Mauritanie – les pionniers

A cette époque, la Mauritanie est administrée par la France coloniale à partir du Sénégal.

Depuis quelques années déjà, les gardiens de phare du Cap-Blanc en Mauritanie signalent aux navigateurs de passage l’abondance de langoustes sur la côte. Ces derniers, de retour au pays, font part de ces discussions à leur amis pêcheurs.

En 1905, le Pr Gruvel du MNHN entame une série de conférences et rédige plusieurs articles dans la presse afin de rendre publique les résultats des missions scientifiques qu’il a menées sur les côtes africaines. Il confirme la richesse en ressources halieutiques des eaux mauritaniennes et notamment la forte concentration de langoustes vertes dans les parages du Cap-Blanc, de plus, il encourage à la mise en exploitation de ces ressources.

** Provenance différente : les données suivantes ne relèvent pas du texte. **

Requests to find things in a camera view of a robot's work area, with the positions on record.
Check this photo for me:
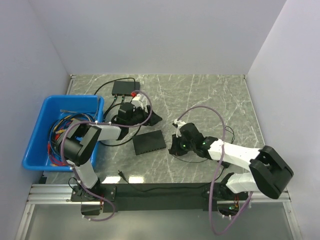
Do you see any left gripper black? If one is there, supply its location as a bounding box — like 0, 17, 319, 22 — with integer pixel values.
127, 104, 163, 127

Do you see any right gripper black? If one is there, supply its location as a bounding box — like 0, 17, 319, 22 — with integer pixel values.
169, 133, 196, 157

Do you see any black network switch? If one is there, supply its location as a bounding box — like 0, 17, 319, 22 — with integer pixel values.
111, 81, 140, 96
132, 130, 167, 156

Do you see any black ethernet cable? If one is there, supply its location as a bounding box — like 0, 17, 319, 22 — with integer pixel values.
94, 76, 137, 147

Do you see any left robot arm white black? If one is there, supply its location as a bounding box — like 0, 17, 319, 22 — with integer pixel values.
55, 102, 163, 201

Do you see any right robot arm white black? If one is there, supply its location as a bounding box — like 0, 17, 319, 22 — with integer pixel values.
169, 120, 294, 200

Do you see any blue plastic bin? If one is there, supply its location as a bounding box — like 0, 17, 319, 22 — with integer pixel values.
22, 95, 105, 172

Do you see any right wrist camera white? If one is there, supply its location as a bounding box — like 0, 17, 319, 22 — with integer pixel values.
173, 119, 186, 138

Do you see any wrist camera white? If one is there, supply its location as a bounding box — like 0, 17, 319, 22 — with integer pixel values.
173, 119, 186, 138
131, 92, 146, 109

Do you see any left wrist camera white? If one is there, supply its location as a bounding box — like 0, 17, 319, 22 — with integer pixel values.
131, 92, 146, 109

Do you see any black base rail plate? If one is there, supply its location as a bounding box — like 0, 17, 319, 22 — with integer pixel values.
70, 182, 248, 213

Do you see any bundle of coloured cables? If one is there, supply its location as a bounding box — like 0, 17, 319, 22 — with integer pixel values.
46, 108, 97, 167

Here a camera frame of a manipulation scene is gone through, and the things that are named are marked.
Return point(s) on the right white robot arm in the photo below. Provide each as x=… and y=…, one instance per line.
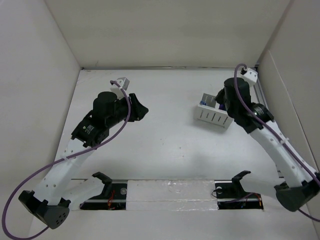
x=300, y=182

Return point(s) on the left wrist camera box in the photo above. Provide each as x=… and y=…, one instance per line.
x=120, y=84

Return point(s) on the purple cap highlighter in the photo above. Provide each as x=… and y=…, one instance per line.
x=222, y=107

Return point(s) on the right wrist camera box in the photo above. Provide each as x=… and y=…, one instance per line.
x=249, y=75

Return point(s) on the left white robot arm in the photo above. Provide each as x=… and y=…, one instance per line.
x=50, y=201

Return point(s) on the clear bottle blue cap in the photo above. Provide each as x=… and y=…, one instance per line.
x=203, y=102

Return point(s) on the aluminium rail right side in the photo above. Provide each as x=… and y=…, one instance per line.
x=260, y=94

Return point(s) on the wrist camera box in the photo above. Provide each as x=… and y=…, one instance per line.
x=249, y=75
x=120, y=84

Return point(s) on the white two-slot organizer box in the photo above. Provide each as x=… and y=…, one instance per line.
x=210, y=113

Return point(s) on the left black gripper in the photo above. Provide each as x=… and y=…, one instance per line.
x=137, y=110

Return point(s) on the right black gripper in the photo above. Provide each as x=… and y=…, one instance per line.
x=220, y=97

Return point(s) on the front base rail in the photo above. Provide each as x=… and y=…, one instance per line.
x=166, y=196

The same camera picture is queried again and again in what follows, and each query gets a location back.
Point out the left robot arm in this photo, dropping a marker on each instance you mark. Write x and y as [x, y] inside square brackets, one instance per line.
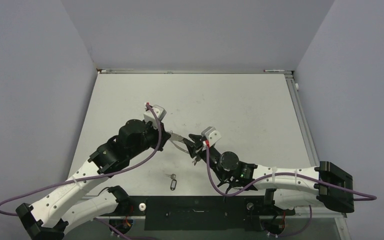
[59, 212]

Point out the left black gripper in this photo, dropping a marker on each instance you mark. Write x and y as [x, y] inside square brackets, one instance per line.
[165, 136]

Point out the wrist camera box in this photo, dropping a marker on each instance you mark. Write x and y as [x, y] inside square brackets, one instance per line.
[154, 112]
[211, 136]

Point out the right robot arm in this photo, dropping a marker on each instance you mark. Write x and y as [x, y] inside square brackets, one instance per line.
[287, 188]

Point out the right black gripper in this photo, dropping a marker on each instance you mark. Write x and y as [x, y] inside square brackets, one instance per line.
[196, 149]

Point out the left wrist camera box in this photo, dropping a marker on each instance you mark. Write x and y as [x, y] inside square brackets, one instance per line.
[154, 112]

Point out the aluminium frame rail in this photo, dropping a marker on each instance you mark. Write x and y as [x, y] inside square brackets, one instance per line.
[301, 118]

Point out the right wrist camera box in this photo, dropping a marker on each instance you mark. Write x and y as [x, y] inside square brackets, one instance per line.
[211, 136]

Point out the red white marker pen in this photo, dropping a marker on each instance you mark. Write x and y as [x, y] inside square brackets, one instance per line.
[274, 71]

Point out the key with grey tag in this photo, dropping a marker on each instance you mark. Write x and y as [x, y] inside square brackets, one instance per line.
[173, 183]

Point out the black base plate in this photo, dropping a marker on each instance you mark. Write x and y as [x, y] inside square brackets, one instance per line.
[198, 213]

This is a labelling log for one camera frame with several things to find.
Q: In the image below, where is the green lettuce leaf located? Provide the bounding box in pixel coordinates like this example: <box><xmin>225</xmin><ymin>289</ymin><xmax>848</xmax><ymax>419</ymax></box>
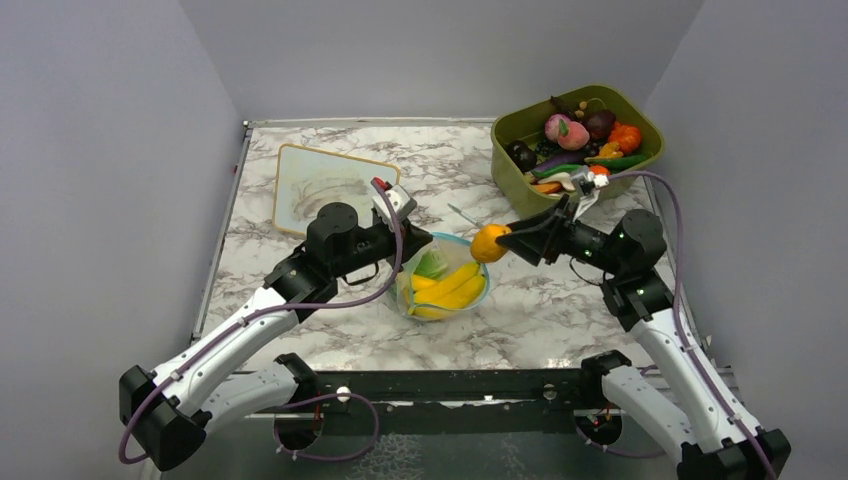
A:
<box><xmin>414</xmin><ymin>249</ymin><xmax>449</xmax><ymax>280</ymax></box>

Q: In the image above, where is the dark plum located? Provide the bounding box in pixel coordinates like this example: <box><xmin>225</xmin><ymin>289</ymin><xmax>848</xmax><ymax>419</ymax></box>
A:
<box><xmin>505</xmin><ymin>140</ymin><xmax>538</xmax><ymax>173</ymax></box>

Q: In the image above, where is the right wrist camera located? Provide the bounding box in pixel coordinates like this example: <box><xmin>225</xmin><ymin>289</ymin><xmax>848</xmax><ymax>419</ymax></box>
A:
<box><xmin>570</xmin><ymin>166</ymin><xmax>610</xmax><ymax>220</ymax></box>

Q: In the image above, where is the orange tangerine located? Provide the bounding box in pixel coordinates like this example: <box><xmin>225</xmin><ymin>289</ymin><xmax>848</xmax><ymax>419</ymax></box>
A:
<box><xmin>589</xmin><ymin>164</ymin><xmax>611</xmax><ymax>176</ymax></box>

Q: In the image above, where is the green chili pepper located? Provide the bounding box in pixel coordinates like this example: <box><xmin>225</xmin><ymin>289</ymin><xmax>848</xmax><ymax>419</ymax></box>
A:
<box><xmin>530</xmin><ymin>164</ymin><xmax>583</xmax><ymax>179</ymax></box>

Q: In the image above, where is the pink purple onion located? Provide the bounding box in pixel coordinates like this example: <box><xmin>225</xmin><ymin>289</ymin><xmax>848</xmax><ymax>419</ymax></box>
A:
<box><xmin>544</xmin><ymin>113</ymin><xmax>570</xmax><ymax>143</ymax></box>

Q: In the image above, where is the yellow orange mango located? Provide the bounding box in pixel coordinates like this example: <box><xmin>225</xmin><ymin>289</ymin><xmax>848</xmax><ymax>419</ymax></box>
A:
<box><xmin>470</xmin><ymin>224</ymin><xmax>512</xmax><ymax>264</ymax></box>

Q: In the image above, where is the clear zip top bag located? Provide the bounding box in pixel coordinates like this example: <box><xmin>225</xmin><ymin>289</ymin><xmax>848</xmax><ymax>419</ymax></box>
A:
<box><xmin>385</xmin><ymin>232</ymin><xmax>490</xmax><ymax>321</ymax></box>

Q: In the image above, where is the white mushroom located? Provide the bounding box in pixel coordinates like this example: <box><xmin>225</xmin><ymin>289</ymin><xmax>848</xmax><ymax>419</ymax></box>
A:
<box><xmin>537</xmin><ymin>173</ymin><xmax>576</xmax><ymax>192</ymax></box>

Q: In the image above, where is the olive green plastic bin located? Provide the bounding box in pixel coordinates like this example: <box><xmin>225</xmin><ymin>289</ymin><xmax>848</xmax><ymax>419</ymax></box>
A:
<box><xmin>490</xmin><ymin>85</ymin><xmax>664</xmax><ymax>218</ymax></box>

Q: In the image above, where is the pink peach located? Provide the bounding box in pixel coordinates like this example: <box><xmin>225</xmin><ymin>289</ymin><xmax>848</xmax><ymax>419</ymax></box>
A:
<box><xmin>557</xmin><ymin>120</ymin><xmax>590</xmax><ymax>151</ymax></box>

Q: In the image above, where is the orange carrot slice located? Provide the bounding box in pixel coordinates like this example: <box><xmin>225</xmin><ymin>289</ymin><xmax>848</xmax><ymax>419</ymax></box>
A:
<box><xmin>531</xmin><ymin>182</ymin><xmax>563</xmax><ymax>195</ymax></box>

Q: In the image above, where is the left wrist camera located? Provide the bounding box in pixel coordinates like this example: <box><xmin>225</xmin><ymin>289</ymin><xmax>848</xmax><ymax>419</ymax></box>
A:
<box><xmin>371</xmin><ymin>177</ymin><xmax>418</xmax><ymax>231</ymax></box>

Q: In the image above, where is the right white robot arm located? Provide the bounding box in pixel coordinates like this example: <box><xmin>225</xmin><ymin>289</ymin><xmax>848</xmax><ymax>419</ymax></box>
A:
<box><xmin>495</xmin><ymin>199</ymin><xmax>791</xmax><ymax>479</ymax></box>

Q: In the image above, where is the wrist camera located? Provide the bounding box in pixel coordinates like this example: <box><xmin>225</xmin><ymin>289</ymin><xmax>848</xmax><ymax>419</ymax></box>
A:
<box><xmin>371</xmin><ymin>177</ymin><xmax>418</xmax><ymax>231</ymax></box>
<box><xmin>570</xmin><ymin>166</ymin><xmax>610</xmax><ymax>220</ymax></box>

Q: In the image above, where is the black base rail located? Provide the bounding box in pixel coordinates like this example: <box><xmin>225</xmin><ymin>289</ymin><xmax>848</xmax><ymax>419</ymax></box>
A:
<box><xmin>274</xmin><ymin>368</ymin><xmax>623</xmax><ymax>444</ymax></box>

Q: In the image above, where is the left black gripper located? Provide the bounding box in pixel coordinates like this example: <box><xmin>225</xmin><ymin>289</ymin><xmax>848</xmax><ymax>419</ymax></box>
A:
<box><xmin>332</xmin><ymin>216</ymin><xmax>433</xmax><ymax>279</ymax></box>

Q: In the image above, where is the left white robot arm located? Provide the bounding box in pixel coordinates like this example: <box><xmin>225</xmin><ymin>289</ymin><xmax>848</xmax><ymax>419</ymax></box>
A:
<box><xmin>118</xmin><ymin>191</ymin><xmax>433</xmax><ymax>471</ymax></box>

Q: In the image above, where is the small whiteboard yellow frame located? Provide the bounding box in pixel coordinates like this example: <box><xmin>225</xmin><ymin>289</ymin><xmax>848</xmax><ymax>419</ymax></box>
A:
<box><xmin>272</xmin><ymin>143</ymin><xmax>401</xmax><ymax>236</ymax></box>

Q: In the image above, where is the bumpy orange fruit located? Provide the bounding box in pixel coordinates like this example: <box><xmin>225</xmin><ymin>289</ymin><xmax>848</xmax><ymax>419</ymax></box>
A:
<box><xmin>608</xmin><ymin>122</ymin><xmax>642</xmax><ymax>155</ymax></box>

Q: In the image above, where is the yellow banana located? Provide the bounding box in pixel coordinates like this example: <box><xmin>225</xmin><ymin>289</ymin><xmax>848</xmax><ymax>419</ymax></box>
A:
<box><xmin>413</xmin><ymin>262</ymin><xmax>480</xmax><ymax>304</ymax></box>
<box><xmin>410</xmin><ymin>275</ymin><xmax>487</xmax><ymax>320</ymax></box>

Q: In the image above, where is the green white pen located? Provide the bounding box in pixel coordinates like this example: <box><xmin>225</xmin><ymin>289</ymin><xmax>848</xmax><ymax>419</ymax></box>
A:
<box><xmin>447</xmin><ymin>203</ymin><xmax>484</xmax><ymax>228</ymax></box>

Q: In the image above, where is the purple eggplant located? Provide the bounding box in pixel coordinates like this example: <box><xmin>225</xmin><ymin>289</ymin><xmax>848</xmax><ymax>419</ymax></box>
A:
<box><xmin>537</xmin><ymin>151</ymin><xmax>587</xmax><ymax>170</ymax></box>

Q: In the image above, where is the dark purple avocado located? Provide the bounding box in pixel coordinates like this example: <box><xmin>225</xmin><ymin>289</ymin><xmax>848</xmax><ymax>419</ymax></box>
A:
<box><xmin>583</xmin><ymin>109</ymin><xmax>617</xmax><ymax>140</ymax></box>

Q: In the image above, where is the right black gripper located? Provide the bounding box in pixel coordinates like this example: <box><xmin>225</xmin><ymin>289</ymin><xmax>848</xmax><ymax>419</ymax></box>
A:
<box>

Le capitaine Lojou a t’il eu connaissance des travaux du Pr Gruvel ? Toujours est-il qu’en 1909, à la barre de l’Aventurier, port d’attache Audierne, il appareille pour la Mauritanie. Il ne reviendra jamais, disparus Corps et Biens.

Malgré cet échec, l’année suivante, le capitaine Pierre Pernès décide de faire route pour les mêmes parages à bord du Philanthrope. Il appareille de Douarnenez. Comme engins de pêche, il a embarqué des casiers et des filets trémails. Il prospecte d’abord à Madère, se rend ensuite aux îles Canaries puis au Cap Barbas sur la côte du Rio de Oro. Les résultats sont médiocres.
Il décide alors de faire route pour les côtes du Cap Blanc en Mauritanie. Là, il trouve la langouste comme indiquée par le Pr Gruvel. Mais ses engins de pêche ne sont pas adaptés. Par tâtonnements, patiemment, il les met au point. Il abandonne les casiers et transforme ses filets trémails jusqu’à obtenir des rendements suffisants.

A force de persévérance, cette campagne est un succès et, après plusieurs mois, le Philanthrope met en route pour son port d’attache, vivier rempli de langoustes.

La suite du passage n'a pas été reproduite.